In a mass email from Jerry Scott, president of the taxpayers association, six days after the resignation, Scott said he was “befuddled” about the Paicos situation. He then attempted to schedule a meeting for Dickinson to “provide a more detailed explanation,” but those plans quickly folded because Dickinson told Scott the town could be sued if any councilor discussed Paicos.
In Trocki’s announcement, she said Paicos was “unable to maintain residency and will return to live full time in the commonwealth of Massachusetts.” Currently, according to Ruggiero, Paicos does have a lease on an apartment in town. The lease terminates in June, but Ruggiero could not say who is footing the bill for the vacant apartment.

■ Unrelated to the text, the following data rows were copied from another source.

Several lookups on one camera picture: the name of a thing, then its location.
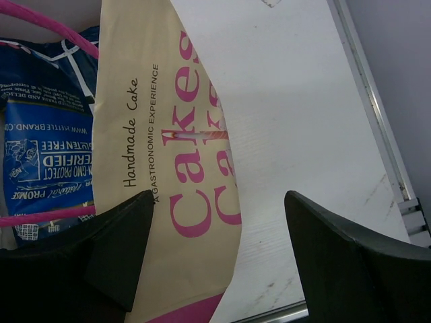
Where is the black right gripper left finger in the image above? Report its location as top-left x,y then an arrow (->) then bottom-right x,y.
1,190 -> 154,322

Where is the large blue chips bag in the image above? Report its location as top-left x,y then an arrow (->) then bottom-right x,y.
0,25 -> 102,252

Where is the cream pink paper cake bag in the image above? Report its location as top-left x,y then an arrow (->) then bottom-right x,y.
0,0 -> 243,323

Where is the aluminium front mounting rail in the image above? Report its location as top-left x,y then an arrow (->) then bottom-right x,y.
210,299 -> 310,323

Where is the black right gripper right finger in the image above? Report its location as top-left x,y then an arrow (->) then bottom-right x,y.
284,191 -> 430,322

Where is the aluminium table edge rail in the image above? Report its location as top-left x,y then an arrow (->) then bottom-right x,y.
327,1 -> 430,248

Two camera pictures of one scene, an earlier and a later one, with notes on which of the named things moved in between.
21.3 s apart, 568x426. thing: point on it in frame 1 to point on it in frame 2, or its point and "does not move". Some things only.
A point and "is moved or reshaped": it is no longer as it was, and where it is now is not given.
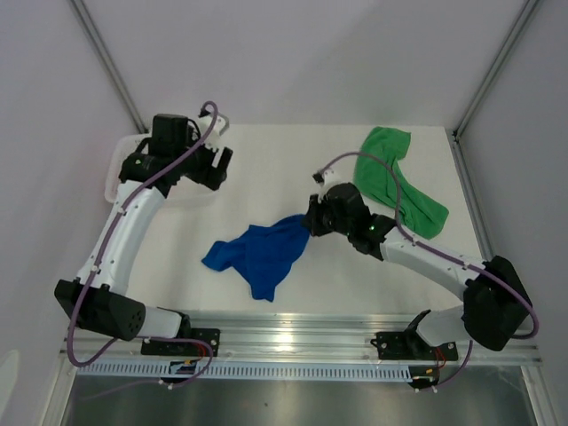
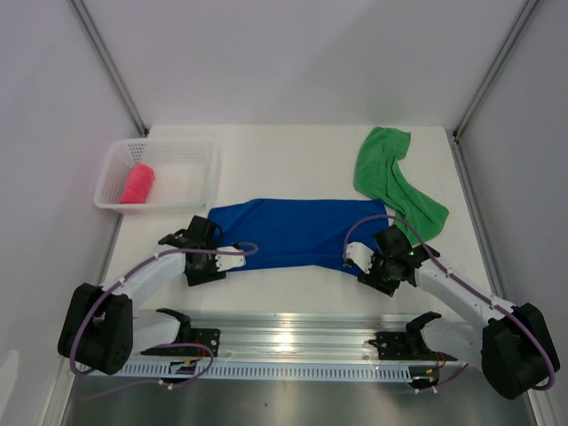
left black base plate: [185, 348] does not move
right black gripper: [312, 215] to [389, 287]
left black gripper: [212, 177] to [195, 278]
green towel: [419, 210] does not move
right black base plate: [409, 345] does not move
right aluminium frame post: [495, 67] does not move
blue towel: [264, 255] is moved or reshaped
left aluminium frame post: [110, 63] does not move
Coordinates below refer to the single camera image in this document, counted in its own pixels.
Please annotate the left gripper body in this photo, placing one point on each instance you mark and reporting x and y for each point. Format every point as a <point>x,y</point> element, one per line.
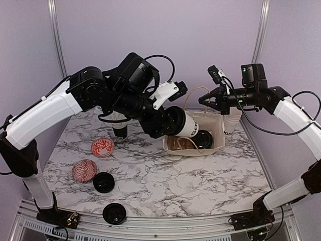
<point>154,125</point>

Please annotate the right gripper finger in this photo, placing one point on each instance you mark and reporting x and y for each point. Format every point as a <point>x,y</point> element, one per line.
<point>211,97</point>
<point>212,104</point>

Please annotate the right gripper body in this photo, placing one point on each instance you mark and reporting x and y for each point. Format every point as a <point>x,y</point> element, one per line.
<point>224,104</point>

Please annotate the cream paper bag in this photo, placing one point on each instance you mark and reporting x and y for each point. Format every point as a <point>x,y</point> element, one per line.
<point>207,120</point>

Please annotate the black cup lid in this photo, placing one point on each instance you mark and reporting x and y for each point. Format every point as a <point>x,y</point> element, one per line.
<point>203,139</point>
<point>179,118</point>

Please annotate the white paper coffee cup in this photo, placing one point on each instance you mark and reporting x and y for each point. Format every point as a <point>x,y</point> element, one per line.
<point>189,127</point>

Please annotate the brown cardboard cup carrier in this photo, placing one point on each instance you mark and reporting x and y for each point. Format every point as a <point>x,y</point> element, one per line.
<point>180,143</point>

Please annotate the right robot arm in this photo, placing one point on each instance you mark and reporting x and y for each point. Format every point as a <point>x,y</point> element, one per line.
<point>256,95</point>

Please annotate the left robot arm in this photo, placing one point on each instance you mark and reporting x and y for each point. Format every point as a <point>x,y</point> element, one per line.
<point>121,89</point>

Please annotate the stack of white cups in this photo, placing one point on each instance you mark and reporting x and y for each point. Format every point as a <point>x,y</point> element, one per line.
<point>231,120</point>

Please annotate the black cup with straws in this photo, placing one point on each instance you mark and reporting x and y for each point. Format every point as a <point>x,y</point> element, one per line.
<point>119,124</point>

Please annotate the red floral bowl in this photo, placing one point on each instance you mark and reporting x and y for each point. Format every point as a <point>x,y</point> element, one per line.
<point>102,147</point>

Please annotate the stack of black lids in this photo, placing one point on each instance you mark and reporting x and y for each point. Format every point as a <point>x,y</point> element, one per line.
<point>103,182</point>

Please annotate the red patterned bowl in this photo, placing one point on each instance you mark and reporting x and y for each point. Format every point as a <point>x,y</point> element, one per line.
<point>84,171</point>

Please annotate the loose black lid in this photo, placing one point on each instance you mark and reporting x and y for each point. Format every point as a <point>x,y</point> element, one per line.
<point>114,214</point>

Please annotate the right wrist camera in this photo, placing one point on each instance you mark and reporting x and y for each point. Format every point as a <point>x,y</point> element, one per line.
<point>217,75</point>

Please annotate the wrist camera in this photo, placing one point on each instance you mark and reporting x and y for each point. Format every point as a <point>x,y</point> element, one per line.
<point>217,75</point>
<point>168,91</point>

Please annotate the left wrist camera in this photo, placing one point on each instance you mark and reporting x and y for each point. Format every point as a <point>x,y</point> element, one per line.
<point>168,91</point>

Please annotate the right aluminium post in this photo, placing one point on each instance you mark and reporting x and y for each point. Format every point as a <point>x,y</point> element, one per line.
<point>262,28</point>

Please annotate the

He said it may be part of Monday’s severance discussion. (In Paicos’ contract, the town agreed to a monthly housing allowance of $1,000.)
According to the terms of his contract, if Paicos voluntarily resigned, he is obligated to give two months written notice in advance. Failure to give any notice will result in a “pro-rata reduction in any accrued benefits.”
If the employee is terminated or asked to resign, however, the contract points to the town charter, which says he is entitled to up to three months pay. Moreover, the contract stipulates Paicos’ health and life insurance coverage will continue at its current level for two months.
Before coming to Jamestown, Paicos was the town manager in Foxborough, Mass., a relationship that also ended in severance. He was put on paid administrative leave for the final 11 months of his contract that began in October 2011. While town administrator of Jamestown, Paicos was collecting a weekly salary of $2,852 from the town that hosts Gillette Stadium. The complete severance deal with Foxborough totaled $211,230 in salary and benefits, and did not prohibit him from seeking employment.
“The board thanks Mr. Paicos for his service to the town,” said the joint statement. “Mr. Paicos thanks the board and the citizens of Foxborough for the opportunity to serve as its town manager.”
The statement Trocki read following his resignation in Jamestown last week had a similar tone. “The Town Council wishes to offer sincere and heartfelt thanks to Mr. Paicos for making the effort to accommodate the interest of the Town Council and the town of Jamestown ... Mr. Paicos extends his sincere and heart-felt thanks to the many people he has met in Jamestown.”
Paicos also didn’t finish his contract as town administrator of Hingham, Mass., where he was chief operating officer from January 2009 to October 2011.
The councilors will meet in executive session on Thursday at 5 p.m. to discuss a new town administrator. A vote is possible. The town’s second choice in last year’s search was Andrew Nota, director of administrative services in South Kingstown. Nota, who holds the same position Bruce Keiser did before he took the job as Jamestown’s chief executive, has already met with the councilors since Paicos’ resignation.